● STORED DATA
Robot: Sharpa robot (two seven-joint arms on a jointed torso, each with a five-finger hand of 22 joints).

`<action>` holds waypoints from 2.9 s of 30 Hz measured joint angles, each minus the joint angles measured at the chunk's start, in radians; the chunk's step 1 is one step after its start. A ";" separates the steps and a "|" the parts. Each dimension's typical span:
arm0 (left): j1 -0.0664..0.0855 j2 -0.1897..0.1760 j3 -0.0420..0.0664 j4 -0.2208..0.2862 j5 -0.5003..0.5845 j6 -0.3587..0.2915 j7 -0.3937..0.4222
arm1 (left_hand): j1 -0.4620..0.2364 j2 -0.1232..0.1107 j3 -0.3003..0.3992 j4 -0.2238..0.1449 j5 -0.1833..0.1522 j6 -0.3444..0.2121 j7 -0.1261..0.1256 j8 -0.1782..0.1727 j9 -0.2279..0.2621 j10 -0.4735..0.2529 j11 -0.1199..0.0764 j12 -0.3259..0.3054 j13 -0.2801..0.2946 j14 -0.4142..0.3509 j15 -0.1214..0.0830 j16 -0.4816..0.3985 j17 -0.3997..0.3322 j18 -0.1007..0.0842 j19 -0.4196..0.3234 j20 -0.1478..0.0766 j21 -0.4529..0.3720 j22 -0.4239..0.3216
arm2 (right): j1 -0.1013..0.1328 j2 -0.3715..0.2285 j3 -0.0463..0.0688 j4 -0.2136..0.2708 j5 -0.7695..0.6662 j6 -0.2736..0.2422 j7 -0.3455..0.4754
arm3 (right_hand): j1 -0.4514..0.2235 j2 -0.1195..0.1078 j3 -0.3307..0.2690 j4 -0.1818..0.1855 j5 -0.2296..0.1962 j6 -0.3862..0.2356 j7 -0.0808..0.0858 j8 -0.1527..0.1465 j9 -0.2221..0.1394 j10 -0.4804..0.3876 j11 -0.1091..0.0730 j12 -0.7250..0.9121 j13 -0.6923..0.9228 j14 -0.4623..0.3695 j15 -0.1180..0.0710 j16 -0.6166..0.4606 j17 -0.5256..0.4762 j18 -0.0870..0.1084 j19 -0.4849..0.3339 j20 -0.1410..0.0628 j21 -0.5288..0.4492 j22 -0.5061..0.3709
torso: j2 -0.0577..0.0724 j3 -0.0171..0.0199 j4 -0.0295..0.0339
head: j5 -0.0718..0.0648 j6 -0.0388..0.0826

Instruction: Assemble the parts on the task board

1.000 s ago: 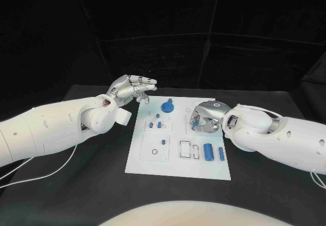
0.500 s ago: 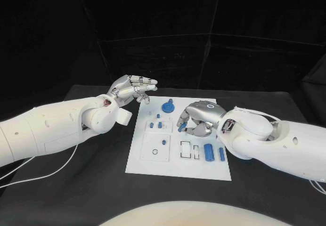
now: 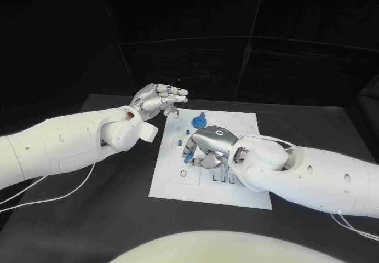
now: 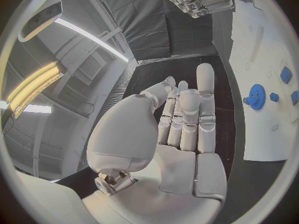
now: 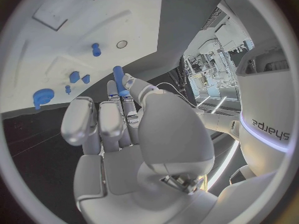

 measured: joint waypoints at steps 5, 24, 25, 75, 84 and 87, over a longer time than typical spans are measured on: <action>0.000 0.000 0.000 0.000 0.000 0.000 0.000 | 0.000 0.000 0.000 0.000 0.000 0.000 0.000 0.000 0.000 0.000 0.000 0.006 0.000 0.000 0.000 0.000 0.000 0.000 0.000 0.000 0.000 0.000 | -0.018 0.030 -0.001 -0.031 -0.005 0.009 0.011 | 0.000 0.000 0.000 0.000 0.000 -0.004 0.003 0.000 0.000 0.000 0.000 -0.001 0.000 0.000 0.000 0.000 0.000 0.000 0.000 0.000 0.000 -0.001 | 0.001 0.0006 -0.0018 | 0.006 -0.003; 0.000 0.006 0.000 -0.006 0.000 0.000 0.000 | 0.000 0.000 0.000 0.000 0.000 0.000 0.000 0.000 0.000 0.000 0.000 0.006 0.000 0.000 0.000 0.000 0.000 0.000 0.000 0.000 0.000 -0.001 | -0.046 0.078 -0.004 -0.079 -0.036 0.075 0.014 | 0.000 0.000 0.000 0.000 0.000 -0.005 0.002 0.000 -0.002 0.000 0.000 -0.008 0.000 0.000 0.000 0.000 -0.001 0.000 0.000 0.000 0.000 -0.002 | 0.000 0.0020 -0.0025 | 0.010 -0.009; 0.000 0.007 0.000 -0.007 0.000 0.000 0.000 | 0.000 0.000 0.000 0.000 0.000 0.000 0.000 0.000 0.000 0.000 0.000 0.006 0.000 0.000 0.000 0.000 0.000 0.000 0.000 0.000 0.000 -0.001 | -0.046 0.078 -0.004 -0.079 -0.037 0.078 0.014 | 0.000 0.000 0.000 0.000 0.000 -0.005 0.002 0.000 -0.002 0.000 0.000 -0.010 0.000 0.000 0.000 0.000 -0.001 0.000 0.000 0.000 0.000 -0.002 | 0.000 0.0020 -0.0025 | 0.011 -0.009; 0.000 0.006 0.000 -0.007 0.000 0.002 0.000 | 0.000 0.000 -0.003 -0.003 0.000 0.000 0.000 0.000 0.000 -0.004 -0.004 0.006 0.000 0.000 0.000 0.000 -0.004 0.000 0.000 0.000 0.000 -0.001 | -0.050 0.116 -0.014 -0.094 -0.109 0.137 -0.045 | -0.100 -0.077 -0.082 0.035 0.028 -0.197 0.033 -0.064 -0.028 -0.139 0.028 -0.092 -0.018 -0.004 0.029 -0.018 -0.055 0.000 -0.050 0.034 -0.052 -0.089 | 0.000 0.0013 -0.0020 | 0.012 -0.009; 0.000 0.003 0.000 -0.006 0.000 0.002 -0.001 | 0.000 0.000 -0.003 -0.003 0.000 0.000 0.000 0.000 0.000 -0.004 -0.004 0.006 0.000 0.000 0.000 0.000 -0.004 0.000 0.000 0.000 0.000 -0.001 | -0.050 0.079 -0.015 -0.073 -0.095 0.056 -0.031 | -0.095 -0.070 -0.203 0.050 0.022 -0.278 0.040 -0.064 -0.025 -0.238 0.037 -0.073 -0.016 -0.040 0.039 -0.081 -0.166 0.000 -0.102 0.038 -0.141 -0.211 | -0.001 0.0015 -0.0027 | 0.010 -0.007; 0.000 0.000 0.000 -0.006 0.000 0.003 -0.001 | 0.000 0.000 -0.003 -0.003 0.000 0.000 0.000 0.000 0.000 -0.004 -0.004 0.006 0.000 0.000 0.000 0.000 -0.004 0.000 0.000 0.000 0.000 -0.001 | -0.050 0.053 -0.015 -0.057 -0.087 0.016 -0.027 | -0.090 -0.066 -0.237 0.060 0.022 -0.283 0.045 -0.064 -0.025 -0.258 0.040 -0.057 -0.015 -0.049 0.041 -0.100 -0.195 0.016 -0.119 0.039 -0.170 -0.251 | -0.001 0.0020 -0.0039 | 0.010 -0.007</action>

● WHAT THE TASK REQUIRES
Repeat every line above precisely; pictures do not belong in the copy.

● RESULT FOR THIS EXERCISE
Robot: Sharpa robot (two seven-joint arms on a jointed torso, each with a five-finger hand of 22 joints).

`<action>` holds waypoints from 2.9 s of 30 Hz measured joint angles, each minus the joint angles measured at the chunk's start, in radians; the chunk's step 1 is one step after its start. A ";" separates the steps and a "|" the parts. Each dimension's typical span:
arm0 (left): j1 -0.0664..0.0855 j2 -0.1897..0.1760 j3 -0.0420..0.0664 j4 -0.2208..0.2862 j5 -0.5003..0.5845 j6 -0.3587..0.2915 j7 -0.3937..0.4222
arm1 (left_hand): j1 -0.4620..0.2364 j2 -0.1232..0.1107 j3 -0.3003..0.3992 j4 -0.2238..0.1449 j5 -0.1833..0.1522 j6 -0.3444..0.2121 j7 -0.1261..0.1256 j8 -0.1782..0.1727 j9 -0.2279..0.2621 j10 -0.4735..0.2529 j11 -0.1199..0.0764 j12 -0.3259..0.3054 j13 -0.2801..0.2946 j14 -0.4142..0.3509 j15 -0.1214..0.0830 j16 -0.4816..0.3985 j17 -0.3997..0.3322 j18 -0.1007..0.0842 j19 -0.4196..0.3234 j20 -0.1478..0.0766 j21 -0.4529..0.3720 j22 -0.4239..0.3216
arm2 (right): j1 -0.1013..0.1328 j2 -0.3715..0.2285 j3 -0.0463..0.0688 j4 -0.2136..0.2708 j5 -0.7695..0.6662 j6 -0.2736..0.2422 j7 -0.3455..0.4754
arm3 (right_hand): j1 -0.4514..0.2235 j2 -0.1195..0.1078 j3 -0.3307..0.2690 j4 -0.1818..0.1855 j5 -0.2296..0.1962 j6 -0.3862..0.2356 j7 -0.0808..0.0858 j8 -0.1527..0.1465 j9 -0.2221..0.1394 j10 -0.4804..0.3876 j11 -0.1091..0.0730 j12 -0.7250..0.9121 j13 -0.6923..0.9228 j14 -0.4623..0.3695 j15 -0.1180..0.0710 j16 -0.6166..0.4606 j17 -0.5256..0.4762 j18 -0.0870..0.1084 j19 -0.4849..0.3339 j20 -0.1410..0.0628 j21 -0.5288..0.4492 j22 -0.5061..0.3709
torso: j2 -0.0577..0.0724 j3 -0.0171..0.0199 j4 -0.0295..0.0339
head: j5 -0.0718..0.0648 j6 -0.0388..0.0826

Instruction: Assemble the parts on the task board

1.000 s ago: 
0.500 s ago: 
now: 
now: 
now: 

 measured: joint waypoints at steps 5, 24, 25, 75, 84 and 87, over a longer time than typical spans are measured on: <action>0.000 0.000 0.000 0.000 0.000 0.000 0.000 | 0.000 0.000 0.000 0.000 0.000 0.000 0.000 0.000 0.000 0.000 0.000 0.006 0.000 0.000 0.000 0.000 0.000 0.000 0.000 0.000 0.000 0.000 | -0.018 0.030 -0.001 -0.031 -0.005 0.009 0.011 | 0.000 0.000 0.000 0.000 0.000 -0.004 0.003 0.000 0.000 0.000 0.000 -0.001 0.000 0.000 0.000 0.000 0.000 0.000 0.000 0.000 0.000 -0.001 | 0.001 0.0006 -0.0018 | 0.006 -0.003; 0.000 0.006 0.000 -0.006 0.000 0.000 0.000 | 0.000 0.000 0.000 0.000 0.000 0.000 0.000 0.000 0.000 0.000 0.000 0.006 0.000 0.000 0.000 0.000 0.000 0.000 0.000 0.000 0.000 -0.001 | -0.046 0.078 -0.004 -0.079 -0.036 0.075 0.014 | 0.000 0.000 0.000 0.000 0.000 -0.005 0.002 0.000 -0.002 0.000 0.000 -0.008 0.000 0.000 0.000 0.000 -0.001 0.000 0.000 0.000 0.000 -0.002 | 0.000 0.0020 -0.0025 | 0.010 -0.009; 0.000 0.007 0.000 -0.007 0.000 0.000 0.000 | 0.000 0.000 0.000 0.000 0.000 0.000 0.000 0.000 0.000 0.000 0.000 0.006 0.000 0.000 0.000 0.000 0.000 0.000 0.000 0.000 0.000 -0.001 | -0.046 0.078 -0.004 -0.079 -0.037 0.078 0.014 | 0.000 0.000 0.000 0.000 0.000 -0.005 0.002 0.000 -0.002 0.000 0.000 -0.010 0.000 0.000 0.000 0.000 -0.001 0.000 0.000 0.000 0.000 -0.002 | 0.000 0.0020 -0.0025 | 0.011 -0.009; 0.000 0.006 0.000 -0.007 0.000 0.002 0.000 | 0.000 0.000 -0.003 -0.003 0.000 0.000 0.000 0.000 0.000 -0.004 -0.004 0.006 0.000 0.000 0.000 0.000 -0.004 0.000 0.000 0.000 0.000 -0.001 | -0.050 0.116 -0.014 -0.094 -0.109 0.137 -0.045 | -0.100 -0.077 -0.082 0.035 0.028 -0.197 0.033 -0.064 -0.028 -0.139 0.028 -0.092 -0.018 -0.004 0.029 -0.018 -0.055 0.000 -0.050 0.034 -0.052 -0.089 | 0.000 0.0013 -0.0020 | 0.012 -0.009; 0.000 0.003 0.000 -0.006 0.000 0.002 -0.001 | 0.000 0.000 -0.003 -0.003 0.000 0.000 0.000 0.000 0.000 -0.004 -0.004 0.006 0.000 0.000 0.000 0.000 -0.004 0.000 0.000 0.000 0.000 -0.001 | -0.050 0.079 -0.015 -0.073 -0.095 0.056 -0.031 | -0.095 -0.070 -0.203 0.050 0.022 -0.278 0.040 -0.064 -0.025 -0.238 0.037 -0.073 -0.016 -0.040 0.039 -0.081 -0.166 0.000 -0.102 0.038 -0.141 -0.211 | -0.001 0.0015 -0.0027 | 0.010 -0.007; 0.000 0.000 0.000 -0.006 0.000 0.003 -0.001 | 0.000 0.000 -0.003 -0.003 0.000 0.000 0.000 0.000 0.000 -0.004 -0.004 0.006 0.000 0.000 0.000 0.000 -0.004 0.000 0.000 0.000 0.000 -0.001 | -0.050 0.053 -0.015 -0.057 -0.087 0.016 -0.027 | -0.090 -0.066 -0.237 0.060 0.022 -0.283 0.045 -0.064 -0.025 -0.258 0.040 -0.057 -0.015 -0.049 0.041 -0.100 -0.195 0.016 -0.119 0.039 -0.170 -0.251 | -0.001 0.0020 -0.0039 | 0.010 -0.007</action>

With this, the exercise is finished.